Tests show Japanese woman is daughter of late champion Süleymanoğlu

Tests show Japanese woman is daughter of late champion Süleymanoğlu

Dinçer Gökçe - ISTANBUL

DNA tests run by the forensic medicine institute have shown the 27-year-old Japanese citizen Sekai Mori is the daughter of the iconic Olympic champion Turkish weightlifter Naim Süleymanoğlu.

The latest test results make Sekai Mori an eligible inheritor and may set the stage for a legal battle over the late champion Süleymanoğlu’s inheritance.

Besides Sekai Mori, Süleymanoğlu has three more children, two living in Istanbul and one in Ankara.

If the Japanese woman becomes Süleymanoğlu’s legal inheritor, his inheritance will be distributed among his four children.

Bulgarian-born Süleymanoğlu, the diminutive “pocket Hercules,” died in November 2018, a month after undergoing a liver transplant surgery. The 50-year-old had been suffering from cirrhosis for a long time.

The body of world and Olympic champion weightlifter Süleymanoğlu was exhumed in Istanbul in July in a paternity case filed by Sekai Mori.

Süleymanoğlu’s daughters from his Turkish wife had opposed exhuming his body from the grave, but the court decided to move on with the procedure and demanded for samples to be collected from the late champion’s remains for a DNA test.

A source said the test results confirmed Sekai Mori’s claims that she is Süleymanoğlu’s daughter.

After the report prepared by the forensic medicine institute enters the paternity case dossier, the Japanese woman will be entitled to claim her share in Süleymanoğlu’s inheritance, according to the source.

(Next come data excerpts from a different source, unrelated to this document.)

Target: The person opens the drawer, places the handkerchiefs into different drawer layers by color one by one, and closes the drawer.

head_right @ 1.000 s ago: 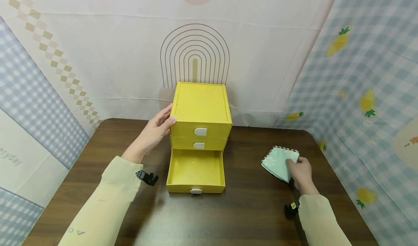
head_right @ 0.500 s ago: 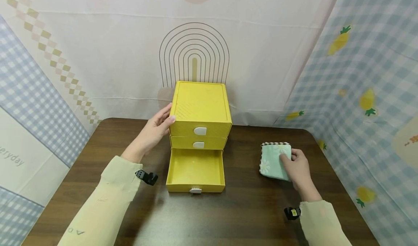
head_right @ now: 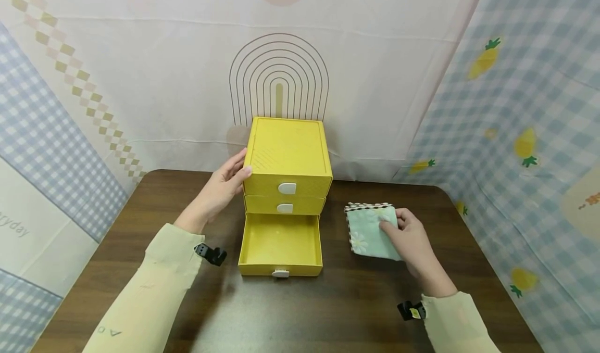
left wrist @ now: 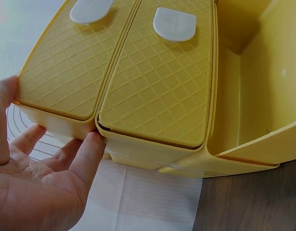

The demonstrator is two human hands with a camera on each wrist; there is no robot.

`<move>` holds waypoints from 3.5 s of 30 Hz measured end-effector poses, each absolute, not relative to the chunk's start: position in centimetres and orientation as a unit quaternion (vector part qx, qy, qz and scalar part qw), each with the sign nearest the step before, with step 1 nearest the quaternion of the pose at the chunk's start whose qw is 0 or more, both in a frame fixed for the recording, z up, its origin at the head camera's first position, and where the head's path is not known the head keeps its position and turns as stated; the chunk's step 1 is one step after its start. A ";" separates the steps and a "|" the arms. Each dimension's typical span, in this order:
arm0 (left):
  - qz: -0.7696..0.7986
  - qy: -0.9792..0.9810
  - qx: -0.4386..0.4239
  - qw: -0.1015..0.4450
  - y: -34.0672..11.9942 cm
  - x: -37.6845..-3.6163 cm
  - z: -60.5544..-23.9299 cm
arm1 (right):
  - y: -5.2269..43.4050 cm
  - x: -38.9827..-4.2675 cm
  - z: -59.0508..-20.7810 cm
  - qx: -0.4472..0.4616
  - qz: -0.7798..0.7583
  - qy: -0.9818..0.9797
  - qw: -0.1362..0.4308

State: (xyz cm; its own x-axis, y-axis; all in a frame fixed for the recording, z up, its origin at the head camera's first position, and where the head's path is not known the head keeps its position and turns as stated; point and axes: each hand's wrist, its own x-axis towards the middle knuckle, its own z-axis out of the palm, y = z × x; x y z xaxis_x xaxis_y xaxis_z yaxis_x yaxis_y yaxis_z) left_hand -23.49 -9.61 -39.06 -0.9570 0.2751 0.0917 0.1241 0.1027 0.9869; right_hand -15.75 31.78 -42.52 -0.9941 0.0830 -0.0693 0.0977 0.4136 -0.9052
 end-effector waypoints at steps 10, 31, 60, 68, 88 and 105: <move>0.655 0.742 0.131 0.049 -9.7 -24.2 -40.4 | 27.9 -15.5 -41.5 0.010 -0.581 0.813 0.036; 0.650 0.748 0.129 0.041 -9.7 -24.3 -40.5 | 18.1 -16.7 -41.8 -0.060 -0.630 0.772 0.065; 0.657 0.741 0.134 0.046 -9.5 -24.1 -40.1 | 11.0 -17.2 -45.6 0.005 -0.700 0.702 0.133; 0.655 0.742 0.129 0.058 -9.6 -23.0 -38.4 | 11.9 -18.0 -46.8 0.040 -0.701 0.695 0.158; 0.654 0.743 0.125 0.065 -9.4 -22.4 -37.7 | 12.6 -18.4 -47.9 0.082 -0.630 0.756 0.157; 0.658 0.740 0.123 0.066 -9.3 -22.5 -37.6 | 13.7 -17.0 -46.4 0.024 -0.587 0.791 0.170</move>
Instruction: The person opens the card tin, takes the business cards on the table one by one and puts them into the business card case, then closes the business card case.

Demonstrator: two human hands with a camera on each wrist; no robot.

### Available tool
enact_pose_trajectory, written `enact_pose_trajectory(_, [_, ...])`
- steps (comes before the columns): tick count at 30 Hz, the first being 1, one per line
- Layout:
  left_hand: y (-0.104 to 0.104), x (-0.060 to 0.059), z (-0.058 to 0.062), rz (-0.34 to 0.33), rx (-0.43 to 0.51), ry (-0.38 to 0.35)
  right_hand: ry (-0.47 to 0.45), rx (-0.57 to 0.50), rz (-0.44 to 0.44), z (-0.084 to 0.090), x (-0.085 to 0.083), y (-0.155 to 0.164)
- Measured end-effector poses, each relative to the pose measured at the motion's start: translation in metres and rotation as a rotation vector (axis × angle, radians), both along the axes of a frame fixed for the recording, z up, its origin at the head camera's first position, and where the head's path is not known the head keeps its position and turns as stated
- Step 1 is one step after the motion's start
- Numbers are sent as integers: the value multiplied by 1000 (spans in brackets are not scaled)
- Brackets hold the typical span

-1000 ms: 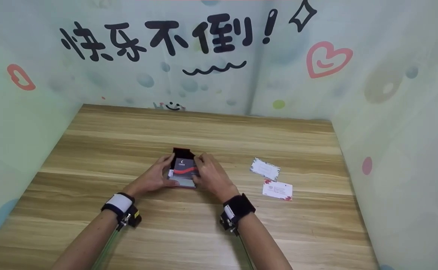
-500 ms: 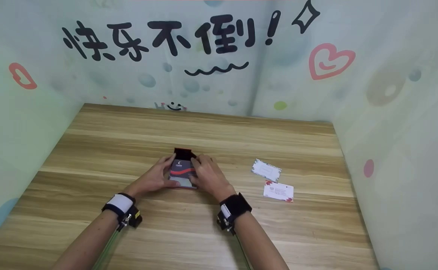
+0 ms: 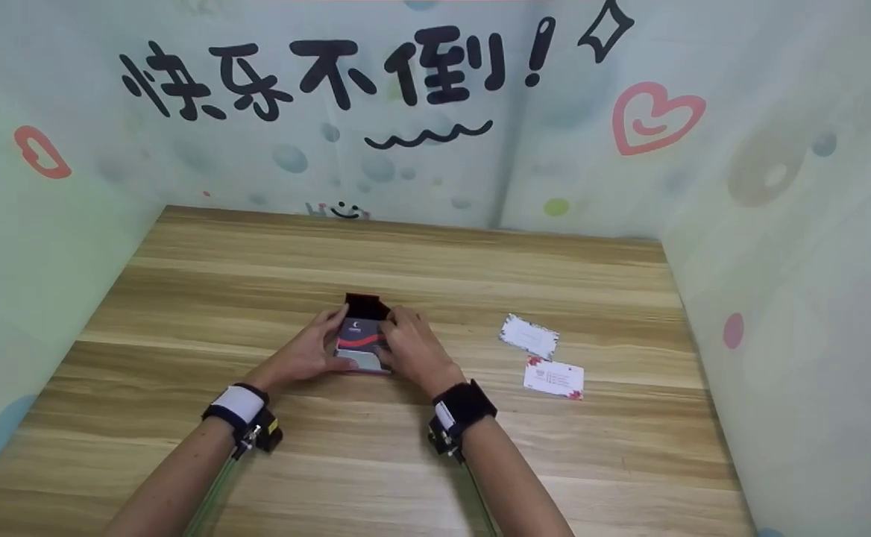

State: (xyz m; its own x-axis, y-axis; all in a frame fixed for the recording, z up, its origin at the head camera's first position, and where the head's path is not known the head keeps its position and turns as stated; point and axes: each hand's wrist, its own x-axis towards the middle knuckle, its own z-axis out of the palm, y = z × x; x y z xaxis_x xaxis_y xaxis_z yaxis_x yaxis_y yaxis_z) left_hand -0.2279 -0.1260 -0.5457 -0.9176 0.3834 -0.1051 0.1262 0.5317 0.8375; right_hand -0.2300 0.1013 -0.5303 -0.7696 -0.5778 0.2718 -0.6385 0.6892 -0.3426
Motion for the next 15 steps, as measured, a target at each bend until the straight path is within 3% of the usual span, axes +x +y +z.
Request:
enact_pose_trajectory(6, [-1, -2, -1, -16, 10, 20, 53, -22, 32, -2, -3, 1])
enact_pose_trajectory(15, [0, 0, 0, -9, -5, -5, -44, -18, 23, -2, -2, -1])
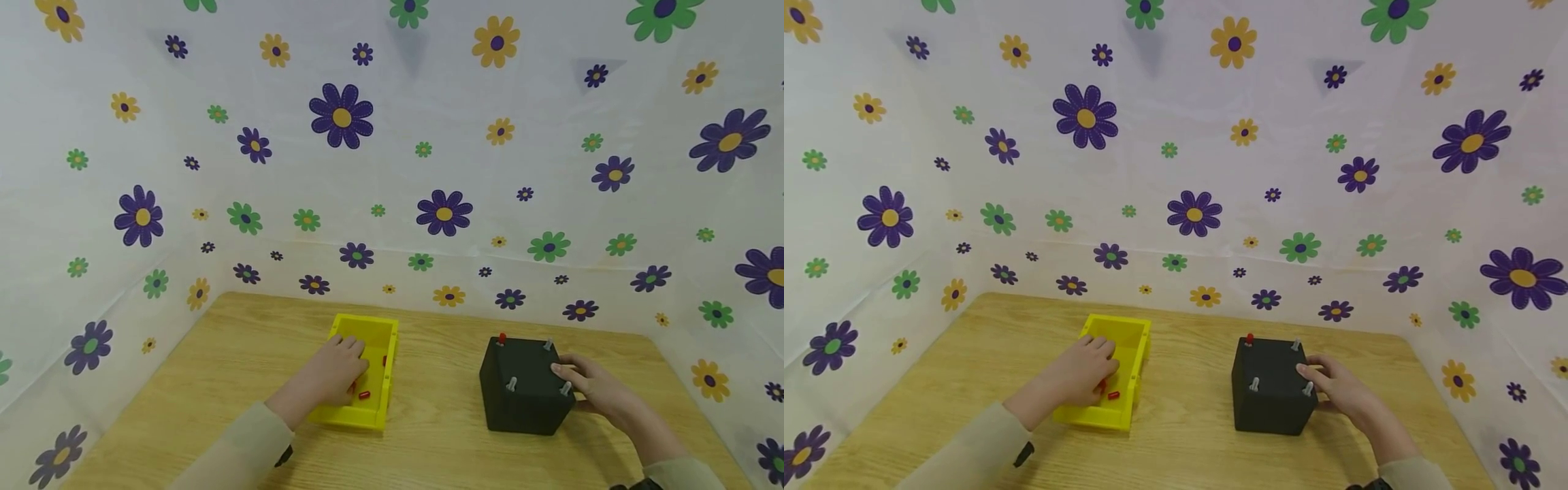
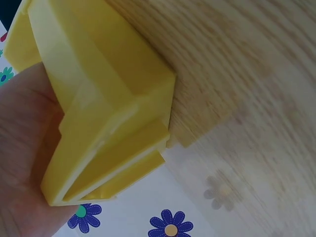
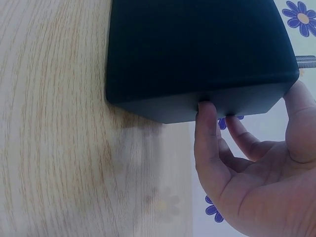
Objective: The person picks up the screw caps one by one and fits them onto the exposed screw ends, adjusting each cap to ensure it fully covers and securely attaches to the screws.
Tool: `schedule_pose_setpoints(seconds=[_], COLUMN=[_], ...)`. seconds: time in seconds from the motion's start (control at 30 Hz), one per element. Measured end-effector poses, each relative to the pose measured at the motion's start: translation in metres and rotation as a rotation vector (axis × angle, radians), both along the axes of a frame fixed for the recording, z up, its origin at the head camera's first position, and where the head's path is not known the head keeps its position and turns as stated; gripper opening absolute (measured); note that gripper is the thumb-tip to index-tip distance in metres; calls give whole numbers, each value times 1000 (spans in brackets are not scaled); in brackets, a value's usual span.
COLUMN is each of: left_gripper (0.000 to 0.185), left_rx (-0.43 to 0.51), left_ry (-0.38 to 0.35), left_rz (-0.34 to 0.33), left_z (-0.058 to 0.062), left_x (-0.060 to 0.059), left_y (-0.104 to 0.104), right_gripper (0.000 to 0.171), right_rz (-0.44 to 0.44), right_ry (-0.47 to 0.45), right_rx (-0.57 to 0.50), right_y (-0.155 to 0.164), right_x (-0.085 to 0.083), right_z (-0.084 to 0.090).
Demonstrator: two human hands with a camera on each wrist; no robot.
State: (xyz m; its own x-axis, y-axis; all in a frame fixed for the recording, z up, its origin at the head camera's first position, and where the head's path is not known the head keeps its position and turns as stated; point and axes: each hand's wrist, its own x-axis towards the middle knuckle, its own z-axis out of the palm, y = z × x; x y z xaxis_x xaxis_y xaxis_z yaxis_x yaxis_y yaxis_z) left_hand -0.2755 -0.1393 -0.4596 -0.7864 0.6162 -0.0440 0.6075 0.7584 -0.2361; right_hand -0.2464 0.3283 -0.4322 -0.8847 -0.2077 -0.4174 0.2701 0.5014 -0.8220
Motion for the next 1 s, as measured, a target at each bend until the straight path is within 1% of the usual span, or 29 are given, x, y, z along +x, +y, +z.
schedule_pose_setpoints(seconds=[0.27, 0.43, 0.53, 0.77, 1.0], left_gripper=[25, 25, 24, 22, 21], left_rx=[-31, -44, -32, 13, 5], left_ry=[-63, -91, -100, -83, -103], left_rz=[52, 69, 65, 20, 25], left_z=[4, 5, 5, 5, 7], left_x=[1, 1, 1, 0, 1], left_y=[2, 3, 2, -1, 0], right_gripper=[78, 79, 80, 79, 80], right_rz=[6, 3, -1, -2, -1], right_ry=[7, 6, 5, 7, 7], right_rx=[-3, 1, -3, -4, 0], right_y=[0, 0, -1, -1, -1], right_x=[-1, 0, 1, 1, 1], right_z=[-1, 0, 0, 1, 1])
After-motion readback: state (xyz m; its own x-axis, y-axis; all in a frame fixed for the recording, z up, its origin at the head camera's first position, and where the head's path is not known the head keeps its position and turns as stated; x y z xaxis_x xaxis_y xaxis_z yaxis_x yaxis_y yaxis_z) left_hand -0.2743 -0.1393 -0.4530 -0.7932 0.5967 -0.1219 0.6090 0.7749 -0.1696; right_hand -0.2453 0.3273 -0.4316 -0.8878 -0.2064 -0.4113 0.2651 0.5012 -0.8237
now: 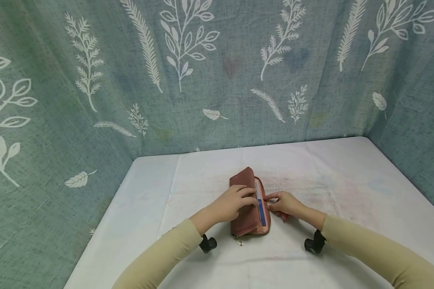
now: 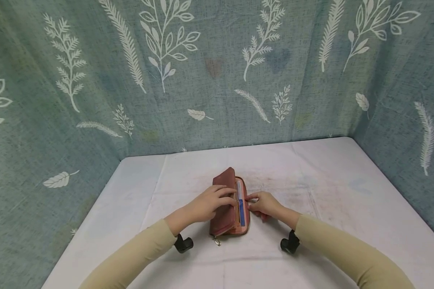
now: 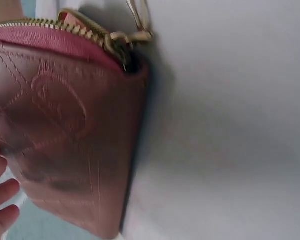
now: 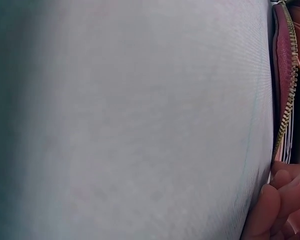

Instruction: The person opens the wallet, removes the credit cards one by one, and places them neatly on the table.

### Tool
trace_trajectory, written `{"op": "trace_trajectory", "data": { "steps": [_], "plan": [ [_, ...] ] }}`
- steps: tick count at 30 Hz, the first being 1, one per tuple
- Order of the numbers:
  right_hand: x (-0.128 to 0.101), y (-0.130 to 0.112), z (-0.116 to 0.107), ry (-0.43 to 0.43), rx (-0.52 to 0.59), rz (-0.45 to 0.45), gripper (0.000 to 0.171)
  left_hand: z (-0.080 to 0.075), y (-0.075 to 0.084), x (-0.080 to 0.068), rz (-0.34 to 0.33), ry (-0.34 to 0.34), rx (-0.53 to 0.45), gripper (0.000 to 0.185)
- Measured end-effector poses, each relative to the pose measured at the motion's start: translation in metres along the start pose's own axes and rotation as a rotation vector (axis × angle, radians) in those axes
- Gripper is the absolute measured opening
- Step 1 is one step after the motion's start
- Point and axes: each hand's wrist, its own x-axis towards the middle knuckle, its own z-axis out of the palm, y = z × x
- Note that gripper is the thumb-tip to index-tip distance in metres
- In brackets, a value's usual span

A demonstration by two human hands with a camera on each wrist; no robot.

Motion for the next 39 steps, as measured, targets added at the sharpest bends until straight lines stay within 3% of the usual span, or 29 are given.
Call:
{"op": "trace_trajectory", "data": {
  "steps": [6,12,22,39],
  "plan": [
    [0.001,-0.001,0.000,0.014,-0.067,0.001,0.038,-0.002,-0.012,-0.015,0.004,0.107,-0.069,0.058],
    [0.001,-0.002,0.000,0.019,-0.114,-0.030,0.037,-0.002,-0.020,-0.027,0.019,0.194,-0.079,0.054],
    [0.001,-0.005,0.000,0.021,-0.192,-0.073,0.038,0.006,-0.029,-0.051,-0.065,0.295,-0.149,0.050],
    [-0.001,-0.011,0.003,0.038,-0.356,-0.128,0.031,0.024,-0.045,-0.076,-0.073,0.358,-0.283,0.047]
  ]
}}
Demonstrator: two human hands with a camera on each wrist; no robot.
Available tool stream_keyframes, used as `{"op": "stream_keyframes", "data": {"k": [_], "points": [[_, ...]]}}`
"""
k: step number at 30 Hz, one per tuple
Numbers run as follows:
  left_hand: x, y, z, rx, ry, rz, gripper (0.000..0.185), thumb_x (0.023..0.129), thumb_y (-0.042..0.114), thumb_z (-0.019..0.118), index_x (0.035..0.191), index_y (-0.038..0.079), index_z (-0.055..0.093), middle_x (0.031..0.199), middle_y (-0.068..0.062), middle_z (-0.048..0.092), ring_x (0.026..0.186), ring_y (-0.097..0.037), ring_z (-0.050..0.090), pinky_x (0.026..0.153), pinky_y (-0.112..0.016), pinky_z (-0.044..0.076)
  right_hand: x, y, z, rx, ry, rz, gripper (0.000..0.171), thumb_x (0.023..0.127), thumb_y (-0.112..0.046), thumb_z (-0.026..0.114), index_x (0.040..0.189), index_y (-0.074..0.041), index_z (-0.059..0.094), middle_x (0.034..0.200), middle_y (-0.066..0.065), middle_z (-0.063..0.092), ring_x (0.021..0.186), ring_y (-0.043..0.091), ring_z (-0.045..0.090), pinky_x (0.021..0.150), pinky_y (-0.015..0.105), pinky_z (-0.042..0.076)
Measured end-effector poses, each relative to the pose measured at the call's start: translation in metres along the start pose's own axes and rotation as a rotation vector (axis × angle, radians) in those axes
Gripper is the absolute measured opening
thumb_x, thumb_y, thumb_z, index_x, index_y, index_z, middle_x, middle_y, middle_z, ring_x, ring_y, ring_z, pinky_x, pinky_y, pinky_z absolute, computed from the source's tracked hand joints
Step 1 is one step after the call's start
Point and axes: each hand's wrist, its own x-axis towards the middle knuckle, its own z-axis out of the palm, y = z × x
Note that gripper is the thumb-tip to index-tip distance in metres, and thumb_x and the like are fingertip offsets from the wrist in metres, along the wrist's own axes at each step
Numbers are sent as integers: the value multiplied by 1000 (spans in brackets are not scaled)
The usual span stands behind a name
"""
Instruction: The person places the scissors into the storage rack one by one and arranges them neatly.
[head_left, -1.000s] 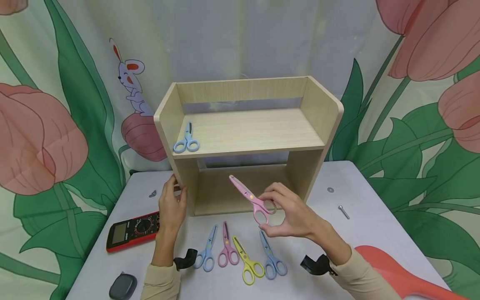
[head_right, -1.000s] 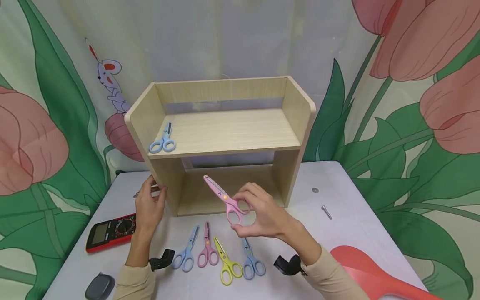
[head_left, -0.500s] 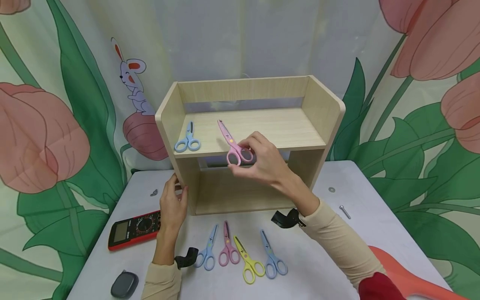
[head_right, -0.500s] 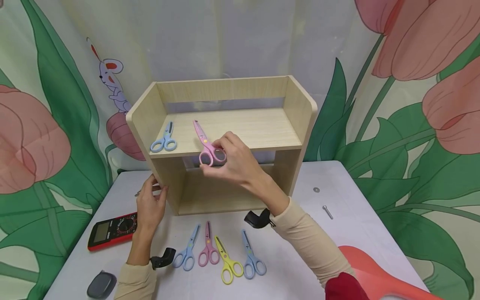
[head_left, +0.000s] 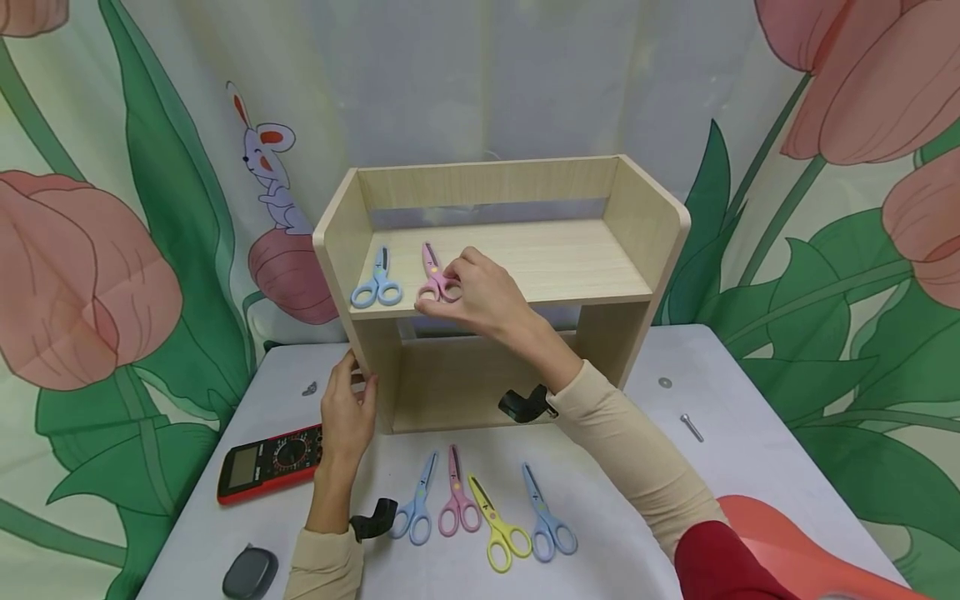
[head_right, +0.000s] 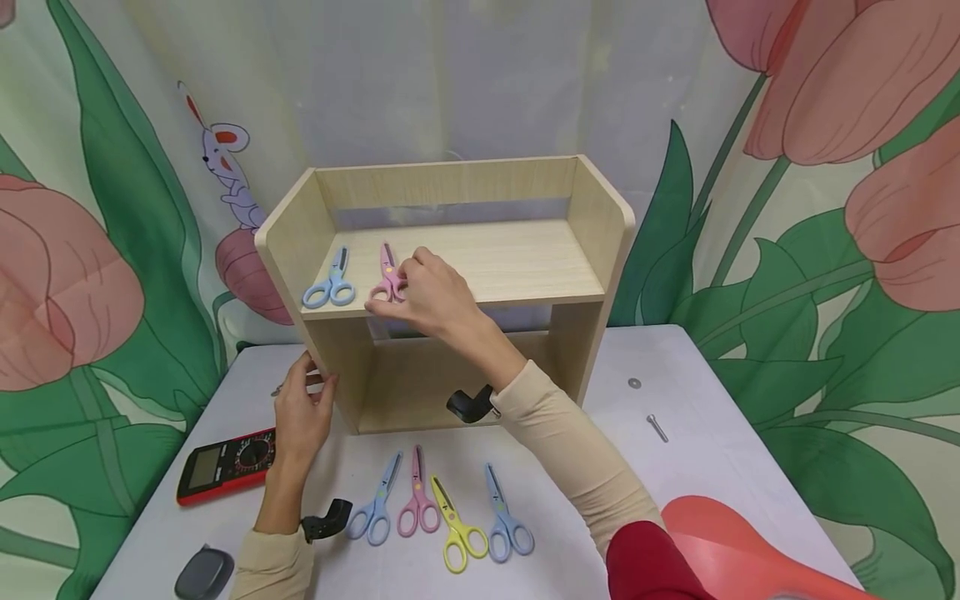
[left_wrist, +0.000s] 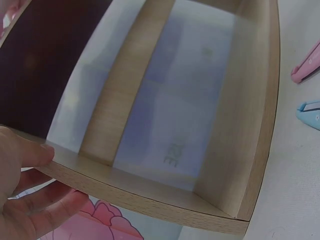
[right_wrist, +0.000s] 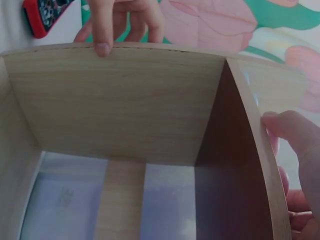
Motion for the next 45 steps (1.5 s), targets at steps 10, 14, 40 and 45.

Another source said Süleymanoğlu had four children from three different women. “However, Süleymanoğlu never officially married with any of those women,” the source noted.

The late champion’s inheritance includes four or five properties with an estimated combined value of 2 million Turkish Liras (around $370,000).

The sources also said four months prior to his death, Süleymanoğlu had transferred 2 million liras to his brother’s bank account. He raised the money by selling a land plot in the Mediterranean province of Antalya.

“We believe he wired the money to his brother because he did not want the money to be inherited by his children. We will take legal action regarding this money,” the source, who asked not to be named, added.

It was reported earlier in Turkish media that Süleymanoğlu wrote in his will that Sekai Mori also “has a right in his inheritance.”

According to reports, Süleymanoğlu met Kyoko Mori, a Japanese journalist, during the Seoul Olympics in 1988.

Mori, who was 10 years older than the Turkish Olympist, had settled in Turkey with Süleymanoğlu and gave birth to a girl in Ankara in 1991.

Many years later, after Süleymanoğlu’s death, Sekai Mori was found in Japan through the efforts of the Turkish sports legend’s brother, Muharrem Süleymanoğlu.